More specifically, filter2 allows you to convolve with an arbitrary matrix. The matrix of all ones does a spatial low pass filter.
note: my math doesn't match yours. I'm not quite sure why you want to average only the nonzero neighbors (that gives higher weight to nonzero neighbors when there are zeros), but if you wanted to do that, you could do filter2(ones(3,3),x) ./ M where M = filter2(ones(3,3),(x ~= 0)) is the count of nonzero neighbors.
EDIT: Here is a solution that does not require the Image Processing Toolbox. It does, however, use conv2nan.m which is part of the free NaN toolbox.

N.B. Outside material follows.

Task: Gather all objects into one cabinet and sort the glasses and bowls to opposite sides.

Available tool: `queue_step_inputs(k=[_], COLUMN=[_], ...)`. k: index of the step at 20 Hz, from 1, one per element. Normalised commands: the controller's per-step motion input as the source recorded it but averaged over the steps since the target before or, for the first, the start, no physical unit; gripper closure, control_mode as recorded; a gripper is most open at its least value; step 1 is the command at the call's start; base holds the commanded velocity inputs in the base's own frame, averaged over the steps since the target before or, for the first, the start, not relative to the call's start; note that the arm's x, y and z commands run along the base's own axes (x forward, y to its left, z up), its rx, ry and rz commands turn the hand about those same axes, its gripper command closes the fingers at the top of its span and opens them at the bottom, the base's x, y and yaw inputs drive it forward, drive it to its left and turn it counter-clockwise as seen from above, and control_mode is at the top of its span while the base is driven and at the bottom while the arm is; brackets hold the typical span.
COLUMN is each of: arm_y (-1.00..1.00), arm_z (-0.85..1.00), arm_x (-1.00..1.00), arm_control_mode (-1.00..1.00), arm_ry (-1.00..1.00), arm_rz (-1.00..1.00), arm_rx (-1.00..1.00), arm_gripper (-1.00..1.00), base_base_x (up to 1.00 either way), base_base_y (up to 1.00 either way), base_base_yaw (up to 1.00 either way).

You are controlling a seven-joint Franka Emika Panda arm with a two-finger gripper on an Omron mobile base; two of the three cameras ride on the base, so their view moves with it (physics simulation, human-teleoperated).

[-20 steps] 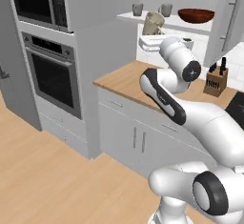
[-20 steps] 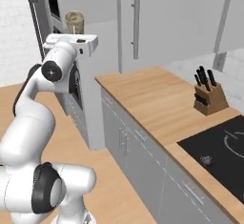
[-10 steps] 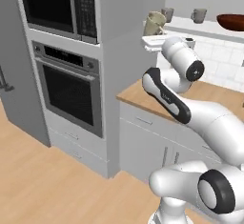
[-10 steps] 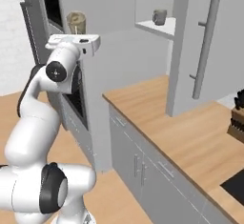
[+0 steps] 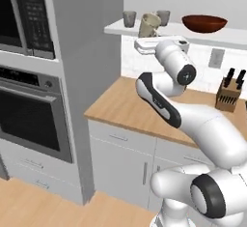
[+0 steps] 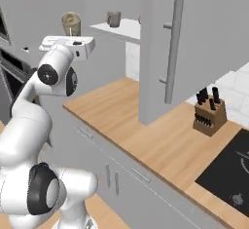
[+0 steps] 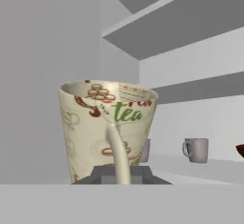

This approach relies on doing two different filtering/convolution operations: one that gets the sum of surrounders for each element, and one that gets the count of nonzero surrounders. Then, you are ready to combine them to get the average of nonzero surrounders only. Like this:
% set up starting point matrix with some zeros
X = magic(4);
X(X < 5) = 0;
X(X == 0) = NaN; % convert zeros to NaNs to work with conv2nan
countmat = double(X > 0);
cmat = [0 1 0;
1 0 1;
0 1 0]; % consider surrounding elements only
[m1,c] = conv2nan(X,cmat); % sum of surrounding elements
[m2,c] = conv2nan(countmat,cmat); % number of surrounding elements > 0
x_new = m1./m2; % compute average we want
x_new = x_new(2:end-1,2:end-1); % trim edges created by conv2
x_new(~countmat) = 0; % restore zero elements
x_new(X < 10) = X(X < 10) % restore < 10 elements
It does some extra work in that the convolutions are done for all elements and not just those that are >= 10. But it's more general than the manual looping approach.